Good even, I’m the proud owner of a 1987 Nissan 300zx turbo. I love the car but after it sat for a winter last year it decided it doesn’t wanna start. I put the key in everything comes up (most of my dash seeing my dash power supply burned out) fuel pump turns on. Once I start cranking it’s strong lots of compression, engine is timed.
What I’ve replaced since. Whole Distributer system including cap and wires and plugs. Any advice would be much appreciated


----------



## smj999smj (Jan 1, 2006)

You need to start with the basics. Confirm you are getting spark to the plugs. If you have spark, spray carb cleaner into the intake and see if the engine will fire on it. If it fires and then stalls out, this would suggest a fuel system problem. Check your fuel pressure and make sure it's within specs. Make sure you have enough gas in the tank and the gas hasn't gone stale. Disconnect a fuel injector and see if there is 12v power to it when the key is "on." Use a noid light in the fuel injector harness connector to see if the ECM is firing the injector while cranking. Of course, do this once you confirmed you don't have any rodent damage to the wiring and/or blown fuses or fusible links.


----------



## Jadon Kerr 87 300zx turbo (Mar 31, 2020)

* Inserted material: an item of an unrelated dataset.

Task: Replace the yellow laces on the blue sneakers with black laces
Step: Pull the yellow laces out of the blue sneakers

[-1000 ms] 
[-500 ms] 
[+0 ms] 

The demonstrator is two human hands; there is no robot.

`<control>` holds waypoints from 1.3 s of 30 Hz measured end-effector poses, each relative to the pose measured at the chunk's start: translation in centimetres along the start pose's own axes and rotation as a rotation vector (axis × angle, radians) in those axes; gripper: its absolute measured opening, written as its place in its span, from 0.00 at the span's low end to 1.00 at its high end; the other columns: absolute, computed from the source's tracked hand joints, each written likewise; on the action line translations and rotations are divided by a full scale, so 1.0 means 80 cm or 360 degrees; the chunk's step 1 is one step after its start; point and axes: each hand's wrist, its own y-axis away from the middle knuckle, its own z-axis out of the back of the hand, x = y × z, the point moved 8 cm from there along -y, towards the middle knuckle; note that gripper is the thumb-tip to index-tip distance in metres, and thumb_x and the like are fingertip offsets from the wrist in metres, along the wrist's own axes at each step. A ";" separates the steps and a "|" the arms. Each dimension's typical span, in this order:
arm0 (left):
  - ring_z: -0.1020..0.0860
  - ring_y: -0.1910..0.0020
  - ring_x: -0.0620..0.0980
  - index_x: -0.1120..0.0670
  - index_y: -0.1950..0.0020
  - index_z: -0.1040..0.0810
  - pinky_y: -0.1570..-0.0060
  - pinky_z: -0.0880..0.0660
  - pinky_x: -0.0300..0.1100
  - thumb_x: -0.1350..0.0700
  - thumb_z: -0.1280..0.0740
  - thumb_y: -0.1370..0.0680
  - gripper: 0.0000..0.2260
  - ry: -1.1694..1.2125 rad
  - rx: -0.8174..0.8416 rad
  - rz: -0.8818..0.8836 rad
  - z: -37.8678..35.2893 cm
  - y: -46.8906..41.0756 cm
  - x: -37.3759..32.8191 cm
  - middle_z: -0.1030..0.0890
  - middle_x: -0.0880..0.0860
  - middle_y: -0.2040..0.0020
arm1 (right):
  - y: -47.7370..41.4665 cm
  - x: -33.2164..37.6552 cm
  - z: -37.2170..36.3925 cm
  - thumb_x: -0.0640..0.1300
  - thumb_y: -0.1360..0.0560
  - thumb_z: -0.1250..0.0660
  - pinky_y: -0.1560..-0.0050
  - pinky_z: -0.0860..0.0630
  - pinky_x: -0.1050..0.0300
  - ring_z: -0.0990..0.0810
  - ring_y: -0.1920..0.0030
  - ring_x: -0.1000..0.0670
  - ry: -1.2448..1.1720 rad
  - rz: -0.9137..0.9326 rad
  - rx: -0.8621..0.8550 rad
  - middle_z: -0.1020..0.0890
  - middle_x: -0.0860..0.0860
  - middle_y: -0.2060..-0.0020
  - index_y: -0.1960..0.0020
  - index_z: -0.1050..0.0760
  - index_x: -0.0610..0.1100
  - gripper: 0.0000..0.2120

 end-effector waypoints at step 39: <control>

Update: we messed around with it for a bit today and decided we’d check the distributor timing and sure as shit it was off. Tried to move it wouldn’t fire. Pulled the distributor right out rotated the gear on the bottom 180• re assembled and sure as shit she’s fired up


----------



## Jadon Kerr 87 300zx turbo (Mar 31, 2020)

So since


smj999smj said:


> You need to start with the basics. Confirm you are getting spark to the plugs. If you have spark, spray carb cleaner into the intake and see if the engine will fire on it. If it fires and then stalls out, this would suggest a fuel system problem. Check your fuel pressure and make sure it's within specs. Make sure you have enough gas in the tank and the gas hasn't gone stale. Disconnect a fuel injector and see if there is 12v power to it when the key is "on." Use a noid light in the fuel injector harness connector to see if the ECM is firing the injector while cranking. Of course, do this once you confirmed you don't have any rodent damage to the wiring and/or blown fuses or fusible links.


What do you know about turbos getting red hot on basic driving now, and also the back right on the exhaust manifold on the corner gets red hot as well. Any insight ?


----------



## rogoman (Dec 16, 2004)

Engine running super lean. There may be a major vacuum leak in the intake system.


----------



## smj999smj (Jan 1, 2006)

Lean running would do it...or, restriction in the exhaust could do it as well. The turbo bearings and/or seals (leaking oil) could also do it, or a non-functioning EGR system. Now, if you just came off the highway and it's dark out and you notice the turbo glowing a little, that's not uncommon for turbos and it may be perfectly fine. 
As for the possibility of it running lean, that could be caused by a major intake leak, as mentioned already, which could be a stuck open EGR valve, split in the rubber intake ducts, restrictive fuel filter or failing fuel pump, a faulty oxygen sensor, to name a few.


----------